So, big news today in the DTC genomics world was that 23andme has decided to publish an API. The blog announcement optimistically announces that there is “no monopoly on great ideas”and encourages developers to apply for access to write applications to the API.
I’ve gotten quite a few requests for my thoughts on the announcement.
I’m torn between wanting to praise 23andme and wanting to scream DANGER DANGER DANGER at the top of my lungs. So, I’m going to do both.
First, bravo. Publishing an API is smart business move for 23andme, and holds the potential to create a lot of genomics apps on the data they hold.
Second, DANGER. Publishing an API is a smart business move. Let me repeat that: it’s a business move. It’s not because they’re nice.
There is a very serious difference between “we’ve opened our API to you” and freedom. Developers must apply for permission to make applications. Developers must tell 23andme, before developing, what their apps will do. And there is nothing that prevents the strategic shrinking of an API, or the subtle or not so subtle pressure to turn off applications that compete with core business functions or revenues of 23andme. ‘
The fundamental problem is monetization.
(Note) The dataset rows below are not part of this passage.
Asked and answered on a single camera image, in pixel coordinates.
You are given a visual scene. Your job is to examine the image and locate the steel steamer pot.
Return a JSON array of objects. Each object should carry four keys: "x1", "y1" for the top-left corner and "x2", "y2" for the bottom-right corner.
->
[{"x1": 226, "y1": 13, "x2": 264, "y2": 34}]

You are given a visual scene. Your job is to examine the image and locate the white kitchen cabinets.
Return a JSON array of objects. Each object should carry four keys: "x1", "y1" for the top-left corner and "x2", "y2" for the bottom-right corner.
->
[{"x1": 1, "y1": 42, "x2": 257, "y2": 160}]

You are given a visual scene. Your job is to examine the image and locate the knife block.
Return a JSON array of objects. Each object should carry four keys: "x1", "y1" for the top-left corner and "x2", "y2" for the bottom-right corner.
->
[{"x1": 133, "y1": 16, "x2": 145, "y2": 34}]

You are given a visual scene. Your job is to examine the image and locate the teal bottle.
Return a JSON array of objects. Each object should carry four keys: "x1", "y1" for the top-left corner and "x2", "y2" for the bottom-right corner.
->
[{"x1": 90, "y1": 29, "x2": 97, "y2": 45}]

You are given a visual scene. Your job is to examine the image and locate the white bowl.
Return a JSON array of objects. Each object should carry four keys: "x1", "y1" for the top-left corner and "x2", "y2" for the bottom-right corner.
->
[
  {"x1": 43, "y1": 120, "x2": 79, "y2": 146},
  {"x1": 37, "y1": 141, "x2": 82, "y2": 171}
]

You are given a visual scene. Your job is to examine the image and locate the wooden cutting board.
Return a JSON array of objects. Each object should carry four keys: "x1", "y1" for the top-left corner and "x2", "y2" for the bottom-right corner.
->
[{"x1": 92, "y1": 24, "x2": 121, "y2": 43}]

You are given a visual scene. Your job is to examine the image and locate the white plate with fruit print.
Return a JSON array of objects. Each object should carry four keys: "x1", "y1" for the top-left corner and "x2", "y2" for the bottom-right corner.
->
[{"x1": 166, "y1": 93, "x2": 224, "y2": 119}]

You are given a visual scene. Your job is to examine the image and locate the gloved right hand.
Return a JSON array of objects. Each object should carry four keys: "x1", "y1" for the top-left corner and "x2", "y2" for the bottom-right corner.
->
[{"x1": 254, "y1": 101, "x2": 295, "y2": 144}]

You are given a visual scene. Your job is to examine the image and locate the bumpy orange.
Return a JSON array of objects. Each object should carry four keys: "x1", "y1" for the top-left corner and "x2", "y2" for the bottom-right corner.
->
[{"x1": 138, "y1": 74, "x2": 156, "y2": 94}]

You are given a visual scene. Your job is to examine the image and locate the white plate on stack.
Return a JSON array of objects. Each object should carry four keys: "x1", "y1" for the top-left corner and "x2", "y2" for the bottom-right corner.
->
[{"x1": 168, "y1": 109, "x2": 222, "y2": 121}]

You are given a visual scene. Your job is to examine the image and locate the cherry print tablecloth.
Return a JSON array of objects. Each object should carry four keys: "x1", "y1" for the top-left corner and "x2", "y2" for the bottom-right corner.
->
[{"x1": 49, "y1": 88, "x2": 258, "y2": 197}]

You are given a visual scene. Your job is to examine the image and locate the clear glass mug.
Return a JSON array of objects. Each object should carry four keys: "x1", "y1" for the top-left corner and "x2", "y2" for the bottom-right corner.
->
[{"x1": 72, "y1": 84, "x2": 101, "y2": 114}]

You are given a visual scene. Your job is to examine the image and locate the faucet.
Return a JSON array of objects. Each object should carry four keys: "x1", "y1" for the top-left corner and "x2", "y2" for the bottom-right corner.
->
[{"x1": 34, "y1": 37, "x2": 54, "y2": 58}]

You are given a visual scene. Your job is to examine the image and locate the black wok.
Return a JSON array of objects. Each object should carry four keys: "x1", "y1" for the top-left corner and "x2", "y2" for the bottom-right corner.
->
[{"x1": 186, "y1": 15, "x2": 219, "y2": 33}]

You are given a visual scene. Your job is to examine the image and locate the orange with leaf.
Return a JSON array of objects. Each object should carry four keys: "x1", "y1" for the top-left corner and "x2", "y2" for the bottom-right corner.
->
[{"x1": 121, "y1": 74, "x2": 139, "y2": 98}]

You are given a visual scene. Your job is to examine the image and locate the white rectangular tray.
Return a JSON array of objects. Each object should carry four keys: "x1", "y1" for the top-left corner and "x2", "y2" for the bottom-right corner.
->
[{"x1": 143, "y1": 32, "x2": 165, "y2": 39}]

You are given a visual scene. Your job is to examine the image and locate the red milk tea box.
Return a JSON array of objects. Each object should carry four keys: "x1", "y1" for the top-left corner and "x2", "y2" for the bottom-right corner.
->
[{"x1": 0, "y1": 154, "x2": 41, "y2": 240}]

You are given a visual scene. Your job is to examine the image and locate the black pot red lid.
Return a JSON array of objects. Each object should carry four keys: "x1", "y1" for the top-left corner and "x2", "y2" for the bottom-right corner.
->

If you write an awesome app to a closed API, it makes good business sense to give you the Sopranos treatment. You make the app, it gets popular, you get the bust out.
Twitter started with a wide open API and is basically phasing it out. Sucks if you invested your time there. Or if you’re like Dalton Caldwell, being strongarmed by Facebook when his app competed with FB’s App Center.
So that’s the fundamental thing. Develop to a corporate API knowing full well that if you are successful, there’s a better chance that you wind up Scaltino and not Zuckerberg. And despite all the press that App.net is getting now, remember that social networks achieve network effects before they shut down functions in the API. And once a social network gets to that network effect, it’s very hard to build a competitor from the open.
Anyone out there use Diaspora? Didn’t think so.
Code carefully, my friends. And choose your monopolies wisely.